= What the exercise asks =
Below are lines of data; count those containing the word "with" and write nothing but the number.

= Data below =
★ ★ ★

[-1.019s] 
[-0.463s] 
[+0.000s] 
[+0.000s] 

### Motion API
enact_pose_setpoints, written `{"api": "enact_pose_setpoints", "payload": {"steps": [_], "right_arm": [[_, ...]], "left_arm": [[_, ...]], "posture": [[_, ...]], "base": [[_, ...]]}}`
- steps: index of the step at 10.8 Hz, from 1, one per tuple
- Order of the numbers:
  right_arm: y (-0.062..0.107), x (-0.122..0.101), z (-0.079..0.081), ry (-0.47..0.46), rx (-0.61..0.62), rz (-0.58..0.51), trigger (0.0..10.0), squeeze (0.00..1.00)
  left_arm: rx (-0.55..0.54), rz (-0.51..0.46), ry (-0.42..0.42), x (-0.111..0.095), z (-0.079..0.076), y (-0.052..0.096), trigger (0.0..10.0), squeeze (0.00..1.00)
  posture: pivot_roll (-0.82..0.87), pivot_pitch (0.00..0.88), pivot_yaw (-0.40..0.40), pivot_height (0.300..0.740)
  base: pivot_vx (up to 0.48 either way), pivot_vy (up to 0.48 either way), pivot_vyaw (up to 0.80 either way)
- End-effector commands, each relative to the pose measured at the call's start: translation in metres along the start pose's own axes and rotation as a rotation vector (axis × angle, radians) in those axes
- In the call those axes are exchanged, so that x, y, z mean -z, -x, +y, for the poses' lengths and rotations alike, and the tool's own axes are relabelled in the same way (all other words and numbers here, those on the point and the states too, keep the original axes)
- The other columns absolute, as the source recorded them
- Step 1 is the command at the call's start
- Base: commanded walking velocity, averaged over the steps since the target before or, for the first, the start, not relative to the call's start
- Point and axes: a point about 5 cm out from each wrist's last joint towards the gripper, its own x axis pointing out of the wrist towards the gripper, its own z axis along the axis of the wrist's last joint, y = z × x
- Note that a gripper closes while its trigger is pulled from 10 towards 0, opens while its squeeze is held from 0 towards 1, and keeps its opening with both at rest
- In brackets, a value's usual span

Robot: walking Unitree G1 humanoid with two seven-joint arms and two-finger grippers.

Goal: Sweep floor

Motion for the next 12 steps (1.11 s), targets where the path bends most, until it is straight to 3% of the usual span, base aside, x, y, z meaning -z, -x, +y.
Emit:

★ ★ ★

= Result below =
2